Humanoid Motion Capture

This project develops a system for translating human pose detection to humanoid robot motion in simulation environments. Using Google MediaPipe for pose landmark detection from camera input, the system maps detected human poses to corresponding joint movements executed by a humanoid robot in the Gazebo simulator. The implementation leverages ROS2 Ignition and MoveIt2 for motion planning and control, with a data generation pipeline that creates training pairs of pose landmarks and robot joint configurations. This approach provides a foundation for safety monitoring applications in industrial simulation (SIMLAN), where human pose analysis can be integrated for workplace incident detection. The work is based on a master's thesis "Human Motion Replay on a Simulated Humanoid Robot Using Pose Estimation" by Tove Casparsson and Siyu Yi, supervised by Hamid Ebadi, June 2025.

Pose to humanoid motion

This project employs a deep neural network to learn the mapping between human pose and humanoid robot motion.
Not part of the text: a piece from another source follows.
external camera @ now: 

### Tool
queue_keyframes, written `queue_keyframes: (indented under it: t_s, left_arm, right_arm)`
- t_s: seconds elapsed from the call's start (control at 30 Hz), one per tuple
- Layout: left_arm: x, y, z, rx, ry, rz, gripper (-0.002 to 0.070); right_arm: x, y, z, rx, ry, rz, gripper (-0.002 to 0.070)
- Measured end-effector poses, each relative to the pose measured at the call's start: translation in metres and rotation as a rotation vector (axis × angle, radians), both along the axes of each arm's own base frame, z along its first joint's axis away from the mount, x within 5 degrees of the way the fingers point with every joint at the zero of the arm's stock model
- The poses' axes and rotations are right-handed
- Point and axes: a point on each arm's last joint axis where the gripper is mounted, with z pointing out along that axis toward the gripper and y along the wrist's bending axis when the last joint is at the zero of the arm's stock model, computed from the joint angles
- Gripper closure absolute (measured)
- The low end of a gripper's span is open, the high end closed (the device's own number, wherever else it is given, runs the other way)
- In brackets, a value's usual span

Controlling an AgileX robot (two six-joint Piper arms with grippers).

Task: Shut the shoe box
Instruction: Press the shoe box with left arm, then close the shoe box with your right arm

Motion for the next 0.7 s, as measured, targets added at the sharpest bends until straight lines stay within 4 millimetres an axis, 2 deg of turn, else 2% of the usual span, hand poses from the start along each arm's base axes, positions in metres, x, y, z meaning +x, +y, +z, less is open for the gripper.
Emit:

The model takes 33 MediaPipe pose landmarks as input and predicts corresponding robot joint positions.

Terminology:

  • Forward Kinematics (FK): The process of calculating the position and orientation of a robot's links given the values of its joint parameters (e.g., angles or displacements). In other words, FK answers the question: "Where is the robot's hand if I know all the joint values? (usually have one answer)"
  • Inverse Kinematics (IK): The process of determining the joint parameters (e.g., angles or displacements) required to achieve a desired position and orientation of the robot's links. In other words, IK answers the question: "What joint values will place the robot’s hand here? (usually have many answers)"
  • Pose : 3D pose landmarks (MediaPipe) extracted by MediaPipe from a 2D image of human posture
  • Motion : A kinematic instruction (joint parameters) sent to the robot (via MoveIt) for execution. While "kinematic instruction" would be a more accurate term, we continue to use "motion" for historical reasons (used in the word motion-capture), even though "motion" often refers to the difference/movement between two postures (e.g., posture2 - posture1).
  • Motion Capture: Here it means using 2D images to find the motion (kinematic instruction/joint parameters) to instruct a humanoid robot to mimic the human posture.

Dataset generation

To build the synthetic dataset, first ensure that the cameras pointing to the humanoids are active in the ./config.sh.

CAMERA_ENABLED_IDS='500 501 502 503'

and rebuild the project with these commands:

./control.sh build

The image below describes how the dataset generation system works.

Dataset generation overview

To create a humanoid dataset (paired pose data, motion data and reference images) in the DATASET/TRAIN/ directory:

./control.sh dataset TRAIN/
./control.sh dataset EVAL/

To find the implementation of how the dataset is created, go to pre_processing/ directory.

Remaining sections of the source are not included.